§ ACTIVITY
From the data, return each line holding the word "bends".

§ GIVEN DATA
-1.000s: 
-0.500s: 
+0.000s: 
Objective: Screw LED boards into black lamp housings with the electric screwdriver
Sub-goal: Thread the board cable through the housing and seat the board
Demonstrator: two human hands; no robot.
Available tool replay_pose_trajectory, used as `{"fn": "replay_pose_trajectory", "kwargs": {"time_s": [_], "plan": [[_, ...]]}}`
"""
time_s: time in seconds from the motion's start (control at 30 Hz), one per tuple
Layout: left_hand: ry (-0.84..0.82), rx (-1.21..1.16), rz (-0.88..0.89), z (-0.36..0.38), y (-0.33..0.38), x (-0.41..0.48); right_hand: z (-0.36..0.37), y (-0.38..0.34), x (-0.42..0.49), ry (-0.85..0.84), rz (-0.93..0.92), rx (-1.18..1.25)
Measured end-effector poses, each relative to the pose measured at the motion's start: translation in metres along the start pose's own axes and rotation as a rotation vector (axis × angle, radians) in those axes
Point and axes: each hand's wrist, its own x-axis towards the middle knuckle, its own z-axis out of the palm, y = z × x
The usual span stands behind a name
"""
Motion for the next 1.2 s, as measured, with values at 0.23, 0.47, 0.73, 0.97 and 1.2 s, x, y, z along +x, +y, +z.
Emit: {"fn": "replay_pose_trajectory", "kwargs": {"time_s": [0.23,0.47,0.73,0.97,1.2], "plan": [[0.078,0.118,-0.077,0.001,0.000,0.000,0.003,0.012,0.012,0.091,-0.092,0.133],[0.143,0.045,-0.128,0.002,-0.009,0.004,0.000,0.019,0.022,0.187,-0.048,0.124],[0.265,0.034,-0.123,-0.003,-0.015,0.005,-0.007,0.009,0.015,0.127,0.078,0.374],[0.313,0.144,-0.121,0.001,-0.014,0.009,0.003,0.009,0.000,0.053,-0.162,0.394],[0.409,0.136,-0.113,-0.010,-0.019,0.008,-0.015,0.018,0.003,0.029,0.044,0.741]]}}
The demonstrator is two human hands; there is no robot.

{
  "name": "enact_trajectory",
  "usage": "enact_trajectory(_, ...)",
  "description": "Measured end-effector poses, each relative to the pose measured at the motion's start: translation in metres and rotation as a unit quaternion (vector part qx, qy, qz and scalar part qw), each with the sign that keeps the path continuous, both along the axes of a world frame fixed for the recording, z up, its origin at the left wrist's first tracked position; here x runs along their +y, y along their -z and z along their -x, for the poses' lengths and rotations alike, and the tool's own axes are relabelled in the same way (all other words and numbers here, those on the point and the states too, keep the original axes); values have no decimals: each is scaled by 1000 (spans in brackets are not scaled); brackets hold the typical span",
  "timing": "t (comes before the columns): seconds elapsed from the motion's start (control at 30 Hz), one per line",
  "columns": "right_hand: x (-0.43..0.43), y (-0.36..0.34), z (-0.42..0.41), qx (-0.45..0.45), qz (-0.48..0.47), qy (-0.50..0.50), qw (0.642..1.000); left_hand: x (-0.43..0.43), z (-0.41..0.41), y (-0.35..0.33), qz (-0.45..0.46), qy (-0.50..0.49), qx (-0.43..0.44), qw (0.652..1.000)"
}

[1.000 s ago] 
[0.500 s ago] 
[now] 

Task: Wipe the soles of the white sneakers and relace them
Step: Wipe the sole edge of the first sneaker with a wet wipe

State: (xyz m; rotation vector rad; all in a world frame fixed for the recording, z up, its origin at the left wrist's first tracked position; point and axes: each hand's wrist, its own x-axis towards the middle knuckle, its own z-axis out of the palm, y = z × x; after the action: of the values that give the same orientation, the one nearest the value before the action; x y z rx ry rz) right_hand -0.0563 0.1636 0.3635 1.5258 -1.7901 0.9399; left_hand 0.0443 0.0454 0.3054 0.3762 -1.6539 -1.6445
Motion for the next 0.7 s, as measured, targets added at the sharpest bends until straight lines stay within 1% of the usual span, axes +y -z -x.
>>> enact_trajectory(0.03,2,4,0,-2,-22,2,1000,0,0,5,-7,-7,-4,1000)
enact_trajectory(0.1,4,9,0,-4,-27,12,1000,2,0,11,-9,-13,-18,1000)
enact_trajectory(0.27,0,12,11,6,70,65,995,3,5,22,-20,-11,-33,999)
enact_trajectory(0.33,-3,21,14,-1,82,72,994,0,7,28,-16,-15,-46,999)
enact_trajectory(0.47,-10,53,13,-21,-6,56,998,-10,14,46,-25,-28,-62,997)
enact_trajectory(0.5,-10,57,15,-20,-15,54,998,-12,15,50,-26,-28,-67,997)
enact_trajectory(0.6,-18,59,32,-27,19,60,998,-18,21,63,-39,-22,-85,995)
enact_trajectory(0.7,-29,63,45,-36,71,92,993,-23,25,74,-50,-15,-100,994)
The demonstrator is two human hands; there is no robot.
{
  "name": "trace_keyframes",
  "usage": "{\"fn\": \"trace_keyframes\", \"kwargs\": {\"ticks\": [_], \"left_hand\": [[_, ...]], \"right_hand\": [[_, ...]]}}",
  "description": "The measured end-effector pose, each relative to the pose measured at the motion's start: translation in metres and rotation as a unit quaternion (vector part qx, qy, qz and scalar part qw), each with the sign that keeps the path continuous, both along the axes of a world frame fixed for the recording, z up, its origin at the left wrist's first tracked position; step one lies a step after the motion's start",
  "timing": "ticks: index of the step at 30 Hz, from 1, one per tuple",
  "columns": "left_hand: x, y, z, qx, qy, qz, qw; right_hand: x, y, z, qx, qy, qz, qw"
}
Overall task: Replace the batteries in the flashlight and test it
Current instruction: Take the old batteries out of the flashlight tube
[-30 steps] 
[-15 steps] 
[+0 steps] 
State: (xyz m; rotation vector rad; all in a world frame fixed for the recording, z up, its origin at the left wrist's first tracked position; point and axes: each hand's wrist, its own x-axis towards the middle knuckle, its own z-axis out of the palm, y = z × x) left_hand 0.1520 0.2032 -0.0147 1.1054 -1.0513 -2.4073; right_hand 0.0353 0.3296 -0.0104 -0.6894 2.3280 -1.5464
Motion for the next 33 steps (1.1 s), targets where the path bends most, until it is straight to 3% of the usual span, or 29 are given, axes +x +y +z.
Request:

§ WRITTEN REPLY
Motion for the next 0.7 s, as measured, targets added at the sharpest bends until straight lines stay within 1% of the usual span, axes +y -z -x.
Motion for the next 33 steps (1.1 s), targets where the path bends most, until it is straight to 3% of the usual span, or 29 are given, axes +x +y +z.

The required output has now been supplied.